### What is needed:
If a line in the data below includes the string "from", please return a copy of it.

________________________________________

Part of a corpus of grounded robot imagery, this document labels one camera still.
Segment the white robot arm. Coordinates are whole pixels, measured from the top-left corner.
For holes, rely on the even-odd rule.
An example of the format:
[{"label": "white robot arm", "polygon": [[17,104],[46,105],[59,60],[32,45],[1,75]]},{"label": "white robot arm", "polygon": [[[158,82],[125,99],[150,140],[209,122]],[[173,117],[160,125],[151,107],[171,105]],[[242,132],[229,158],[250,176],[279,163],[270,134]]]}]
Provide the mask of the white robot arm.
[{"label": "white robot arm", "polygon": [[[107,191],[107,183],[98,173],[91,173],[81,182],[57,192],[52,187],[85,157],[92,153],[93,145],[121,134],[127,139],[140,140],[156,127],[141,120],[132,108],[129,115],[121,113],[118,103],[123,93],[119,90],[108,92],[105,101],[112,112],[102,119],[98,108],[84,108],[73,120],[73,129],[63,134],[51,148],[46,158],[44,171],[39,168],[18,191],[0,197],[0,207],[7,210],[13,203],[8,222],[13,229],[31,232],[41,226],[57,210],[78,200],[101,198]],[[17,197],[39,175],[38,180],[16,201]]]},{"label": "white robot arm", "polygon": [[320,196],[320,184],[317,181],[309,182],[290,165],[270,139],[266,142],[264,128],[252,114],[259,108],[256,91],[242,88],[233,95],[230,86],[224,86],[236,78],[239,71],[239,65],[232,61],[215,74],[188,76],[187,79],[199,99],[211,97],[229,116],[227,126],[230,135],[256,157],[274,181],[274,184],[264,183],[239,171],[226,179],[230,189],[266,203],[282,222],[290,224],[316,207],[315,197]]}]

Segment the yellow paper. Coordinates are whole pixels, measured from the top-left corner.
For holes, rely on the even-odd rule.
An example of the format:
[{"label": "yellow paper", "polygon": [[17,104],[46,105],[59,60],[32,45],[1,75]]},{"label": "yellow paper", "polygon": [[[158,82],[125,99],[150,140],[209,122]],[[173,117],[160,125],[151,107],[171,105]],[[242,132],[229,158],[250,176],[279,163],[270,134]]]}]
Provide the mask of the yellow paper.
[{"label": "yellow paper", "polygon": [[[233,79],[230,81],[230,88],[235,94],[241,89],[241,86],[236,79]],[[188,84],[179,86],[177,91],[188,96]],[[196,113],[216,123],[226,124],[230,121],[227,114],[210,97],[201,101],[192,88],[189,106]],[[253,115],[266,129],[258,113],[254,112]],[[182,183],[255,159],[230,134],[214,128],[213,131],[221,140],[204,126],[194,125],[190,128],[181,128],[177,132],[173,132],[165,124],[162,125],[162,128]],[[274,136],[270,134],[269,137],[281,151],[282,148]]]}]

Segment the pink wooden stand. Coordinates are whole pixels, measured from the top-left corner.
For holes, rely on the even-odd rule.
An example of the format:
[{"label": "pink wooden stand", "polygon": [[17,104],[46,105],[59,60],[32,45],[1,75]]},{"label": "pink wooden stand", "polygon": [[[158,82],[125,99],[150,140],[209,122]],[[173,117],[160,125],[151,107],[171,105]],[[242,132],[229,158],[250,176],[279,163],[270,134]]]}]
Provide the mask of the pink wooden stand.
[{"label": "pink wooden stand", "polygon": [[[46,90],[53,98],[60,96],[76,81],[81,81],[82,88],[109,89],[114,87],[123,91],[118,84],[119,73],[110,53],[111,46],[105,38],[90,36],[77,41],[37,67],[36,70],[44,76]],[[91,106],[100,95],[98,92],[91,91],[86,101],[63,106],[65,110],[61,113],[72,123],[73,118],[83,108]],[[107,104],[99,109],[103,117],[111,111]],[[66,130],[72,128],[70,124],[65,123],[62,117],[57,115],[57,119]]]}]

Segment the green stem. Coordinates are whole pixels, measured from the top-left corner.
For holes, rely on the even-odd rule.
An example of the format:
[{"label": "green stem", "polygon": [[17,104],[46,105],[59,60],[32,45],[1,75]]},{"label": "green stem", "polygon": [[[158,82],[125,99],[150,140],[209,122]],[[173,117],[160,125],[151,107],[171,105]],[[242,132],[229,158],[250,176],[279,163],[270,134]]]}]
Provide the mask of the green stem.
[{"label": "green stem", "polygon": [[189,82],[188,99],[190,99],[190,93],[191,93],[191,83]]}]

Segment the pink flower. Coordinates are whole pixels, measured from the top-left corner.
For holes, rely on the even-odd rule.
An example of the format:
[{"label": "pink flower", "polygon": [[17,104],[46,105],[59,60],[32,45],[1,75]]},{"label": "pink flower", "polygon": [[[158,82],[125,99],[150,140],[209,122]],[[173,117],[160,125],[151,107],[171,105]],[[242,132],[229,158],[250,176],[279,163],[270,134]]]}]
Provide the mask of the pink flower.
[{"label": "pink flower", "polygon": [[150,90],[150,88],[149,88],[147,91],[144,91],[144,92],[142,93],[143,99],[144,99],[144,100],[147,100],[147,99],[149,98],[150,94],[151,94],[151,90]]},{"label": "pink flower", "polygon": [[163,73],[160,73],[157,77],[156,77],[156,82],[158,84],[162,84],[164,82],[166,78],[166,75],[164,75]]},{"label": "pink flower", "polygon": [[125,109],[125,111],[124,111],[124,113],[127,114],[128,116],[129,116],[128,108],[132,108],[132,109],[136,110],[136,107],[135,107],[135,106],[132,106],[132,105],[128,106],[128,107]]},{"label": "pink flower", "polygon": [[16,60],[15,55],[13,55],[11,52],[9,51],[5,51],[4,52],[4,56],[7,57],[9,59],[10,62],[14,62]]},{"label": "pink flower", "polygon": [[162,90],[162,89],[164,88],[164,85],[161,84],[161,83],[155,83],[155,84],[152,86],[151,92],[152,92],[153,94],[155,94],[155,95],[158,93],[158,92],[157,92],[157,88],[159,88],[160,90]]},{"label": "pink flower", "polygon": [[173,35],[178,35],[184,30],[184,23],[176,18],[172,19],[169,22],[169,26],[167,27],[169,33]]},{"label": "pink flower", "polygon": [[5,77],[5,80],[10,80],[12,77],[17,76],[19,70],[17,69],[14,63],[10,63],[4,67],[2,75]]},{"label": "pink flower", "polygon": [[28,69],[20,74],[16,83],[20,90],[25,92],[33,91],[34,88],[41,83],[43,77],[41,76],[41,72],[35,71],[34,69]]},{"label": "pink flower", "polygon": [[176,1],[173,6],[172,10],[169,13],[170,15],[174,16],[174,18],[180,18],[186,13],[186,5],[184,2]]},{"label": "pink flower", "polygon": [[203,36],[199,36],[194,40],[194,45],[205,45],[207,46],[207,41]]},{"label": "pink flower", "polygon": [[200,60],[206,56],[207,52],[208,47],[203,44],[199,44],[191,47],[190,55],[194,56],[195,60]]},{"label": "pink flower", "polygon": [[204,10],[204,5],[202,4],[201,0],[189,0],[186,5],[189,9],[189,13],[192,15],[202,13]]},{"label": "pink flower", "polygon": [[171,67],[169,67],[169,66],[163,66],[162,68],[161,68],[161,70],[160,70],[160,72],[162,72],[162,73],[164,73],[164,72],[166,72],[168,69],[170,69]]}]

________________________________________

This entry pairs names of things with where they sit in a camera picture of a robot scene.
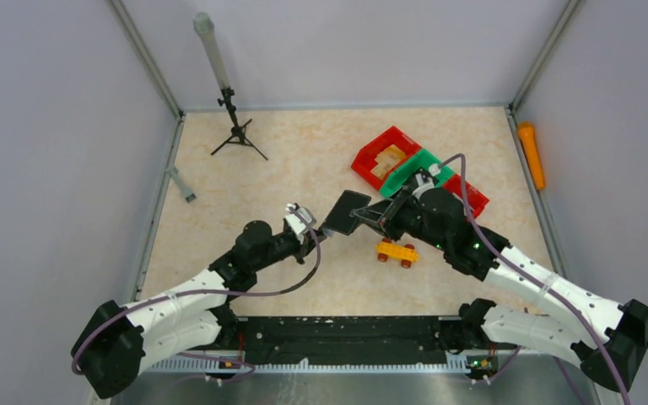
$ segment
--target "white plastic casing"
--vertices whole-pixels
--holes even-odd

________________________________________

### Completed exercise:
Segment the white robot arm. Coordinates are whole pixels, measured from the top-left corner.
Segment the yellow paper. Coordinates are whole pixels, measured from the top-left corner.
Segment the pink wooden stand. Coordinates are whole pixels, measured from the top-left corner.
Segment the green stem. Coordinates are whole pixels, measured from the top-left corner.
Segment the pink flower. Coordinates are whole pixels, measured from the top-left corner.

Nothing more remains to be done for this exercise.